▶ DATA:
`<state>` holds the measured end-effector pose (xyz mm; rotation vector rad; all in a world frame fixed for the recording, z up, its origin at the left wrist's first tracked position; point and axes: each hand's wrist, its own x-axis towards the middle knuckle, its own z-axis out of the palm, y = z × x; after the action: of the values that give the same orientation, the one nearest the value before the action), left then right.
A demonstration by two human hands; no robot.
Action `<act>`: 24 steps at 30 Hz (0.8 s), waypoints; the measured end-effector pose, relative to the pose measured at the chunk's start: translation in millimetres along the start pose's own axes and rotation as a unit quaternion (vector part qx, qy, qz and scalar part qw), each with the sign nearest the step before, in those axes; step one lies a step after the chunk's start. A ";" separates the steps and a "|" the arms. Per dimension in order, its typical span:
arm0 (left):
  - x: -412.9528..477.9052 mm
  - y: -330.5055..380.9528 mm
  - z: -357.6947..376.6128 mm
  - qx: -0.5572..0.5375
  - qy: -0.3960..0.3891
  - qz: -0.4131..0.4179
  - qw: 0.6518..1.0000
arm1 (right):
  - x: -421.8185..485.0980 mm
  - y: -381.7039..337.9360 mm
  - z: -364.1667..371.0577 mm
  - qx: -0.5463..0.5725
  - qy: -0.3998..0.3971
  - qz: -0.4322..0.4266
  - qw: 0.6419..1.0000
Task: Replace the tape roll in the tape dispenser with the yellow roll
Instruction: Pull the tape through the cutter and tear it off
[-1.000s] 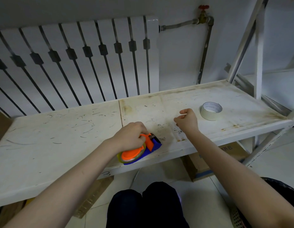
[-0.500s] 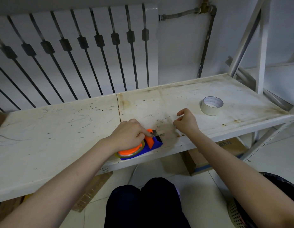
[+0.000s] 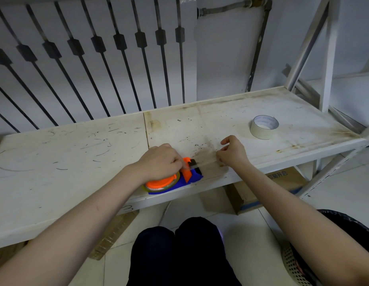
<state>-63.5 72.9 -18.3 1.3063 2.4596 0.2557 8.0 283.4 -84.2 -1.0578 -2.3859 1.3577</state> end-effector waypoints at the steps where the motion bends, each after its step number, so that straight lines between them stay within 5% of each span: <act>1: 0.8 -0.4 0.0 -0.004 0.000 -0.001 1.000 | -0.7 -0.5 0.1 0.001 -0.003 0.003 1.000; 10: -0.6 -2.9 -1.1 -0.033 0.018 0.011 0.999 | -16.6 3.1 -17.3 0.075 -0.009 0.005 0.997; 16: 1.8 -4.0 2.7 -0.112 0.056 -0.001 0.992 | -40.3 4.7 -19.8 0.172 0.091 -0.065 0.979; 19: 1.6 -7.2 1.6 -0.141 0.059 -0.003 0.988 | -46.2 10.1 -17.9 0.138 0.100 -0.080 0.982; 24: 3.4 -1.3 0.4 -0.021 0.010 0.037 0.999 | -47.2 18.4 -18.7 0.050 0.036 -0.028 0.998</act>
<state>-66.1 75.0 -19.8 1.3841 2.4127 0.3383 60.3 270.3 -80.8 -0.9900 -2.2532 1.3802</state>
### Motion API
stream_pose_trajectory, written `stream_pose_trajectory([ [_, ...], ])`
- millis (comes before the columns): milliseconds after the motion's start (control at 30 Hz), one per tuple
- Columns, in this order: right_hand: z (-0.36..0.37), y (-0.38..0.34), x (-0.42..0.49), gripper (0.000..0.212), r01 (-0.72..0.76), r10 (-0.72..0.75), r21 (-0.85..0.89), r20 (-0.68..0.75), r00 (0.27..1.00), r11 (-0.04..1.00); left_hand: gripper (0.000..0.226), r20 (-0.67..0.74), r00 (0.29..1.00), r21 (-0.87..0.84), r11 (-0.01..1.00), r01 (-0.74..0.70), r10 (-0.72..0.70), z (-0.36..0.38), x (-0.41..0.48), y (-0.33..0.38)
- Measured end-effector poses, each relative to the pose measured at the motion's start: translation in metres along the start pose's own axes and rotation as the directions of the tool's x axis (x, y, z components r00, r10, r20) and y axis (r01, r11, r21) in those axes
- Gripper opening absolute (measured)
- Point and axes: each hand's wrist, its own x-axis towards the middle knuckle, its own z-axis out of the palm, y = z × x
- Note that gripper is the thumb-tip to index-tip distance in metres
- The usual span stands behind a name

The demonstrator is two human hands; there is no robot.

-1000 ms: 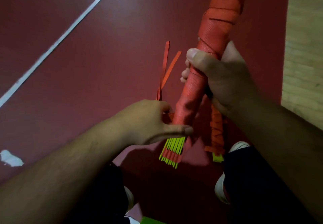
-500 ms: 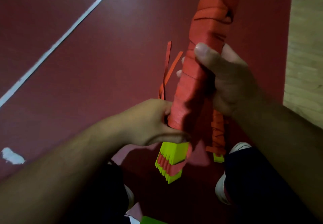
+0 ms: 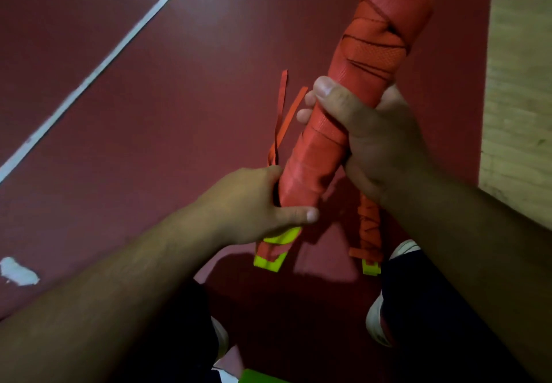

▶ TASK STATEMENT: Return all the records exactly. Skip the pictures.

▶ RESULT BELOW:
`<state>` holds the measured end-effector pose (xyz mm; rotation vector rad; all in a world frame fixed for the recording, z up, its origin at the left wrist's first tracked position; point and axes: each hand's wrist, its own x-axis towards the middle knuckle, its own z-axis out of the palm, y = z × x; after the action: of the values that give the same orientation, the one nearest the value before the action), left then right.
A demonstration by two human hands; no robot.
Action `<act>`: 24 steps at 30 Hz (0.8 s), waypoints; the measured end-effector pose, relative to the pose measured at the chunk's start: translation in millimetres along the start pose's own axes and rotation as a unit quaternion (vector part qx, qy, qz and scalar part qw), each with the sign nearest the step before, in those axes; step one lies a step after the chunk's start. A ";" separates the steps and a "|" the arms. Per dimension in order, its typical span:
arm0 (left):
  - x: -412.9528..477.9052 mm
  - y: -330.5055..380.9528 mm
  - z: -357.6947..376.6128 mm
  - qx: -0.5572..0.5375
  - qy: -0.3960..0.3891
  - qz: -0.4131..0.4179
  - qw: 0.6518..1.0000
arm1 (right):
  - x: -421.8185..485.0980 mm
  - y: -381.7039..337.9360 mm
  - z: -364.1667..371.0577 mm
  - qx: -0.5463..0.5725
  - qy: -0.3998..0.3971
  - qz: -0.4322..0.4266
  - qw: 0.6419..1.0000
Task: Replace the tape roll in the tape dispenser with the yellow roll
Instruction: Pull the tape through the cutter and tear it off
[-1.000s] 
[-0.500s] 
[+0.000s] 
<state>-63.5 72.9 -18.3 1.3063 2.4596 0.2557 8.0 283.4 -84.2 -1.0578 -2.3859 1.3577</state> end-effector waypoints at the steps where the motion bends, each after its step number, so that straight lines between them stay within 5% of each span: <act>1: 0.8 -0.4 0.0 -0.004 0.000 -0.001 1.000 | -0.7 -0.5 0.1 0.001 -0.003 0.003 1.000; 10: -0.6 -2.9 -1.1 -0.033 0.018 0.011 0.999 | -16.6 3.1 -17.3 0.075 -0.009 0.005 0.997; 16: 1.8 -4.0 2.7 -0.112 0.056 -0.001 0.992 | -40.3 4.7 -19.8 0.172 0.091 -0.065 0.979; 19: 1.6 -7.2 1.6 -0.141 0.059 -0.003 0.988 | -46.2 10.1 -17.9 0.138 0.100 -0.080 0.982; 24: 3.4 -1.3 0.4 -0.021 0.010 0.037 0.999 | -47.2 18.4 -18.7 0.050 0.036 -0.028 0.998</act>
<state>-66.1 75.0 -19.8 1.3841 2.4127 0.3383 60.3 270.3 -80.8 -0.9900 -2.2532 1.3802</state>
### Motion API
stream_pose_trajectory, written `stream_pose_trajectory([ [_, ...], ])`
- millis (comes before the columns): milliseconds after the motion's start (control at 30 Hz), one per tuple
- Columns, in this order: right_hand: z (-0.36..0.37), y (-0.38..0.34), x (-0.42..0.49), gripper (0.000..0.212), r01 (-0.72..0.76), r10 (-0.72..0.75), r21 (-0.85..0.89), r20 (-0.68..0.75), r00 (0.27..1.00), r11 (-0.04..1.00); left_hand: gripper (0.000..0.226), r20 (-0.67..0.74), r00 (0.29..1.00), r21 (-0.87..0.84), r11 (-0.01..1.00), r01 (-0.74..0.70), r10 (-0.72..0.70), z (-0.36..0.38), x (-0.41..0.48), y (-0.33..0.38)
- Measured end-effector poses, each relative to the pose measured at the motion's start: translation in metres along the start pose's own axes and rotation as the directions of the tool's x axis (x, y, z components r00, r10, r20) and y axis (r01, r11, r21) in those axes
- Gripper opening absolute (measured)
- Point and axes: each hand's wrist, its own x-axis towards the middle knuckle, its own z-axis out of the palm, y = z × x
- Note that gripper is the thumb-tip to index-tip distance in metres
- The usual span stands behind a name

The demonstrator is two human hands; there is no robot.

-1000 ms: 
-500 ms: 
+0 ms: 

The full output has been given.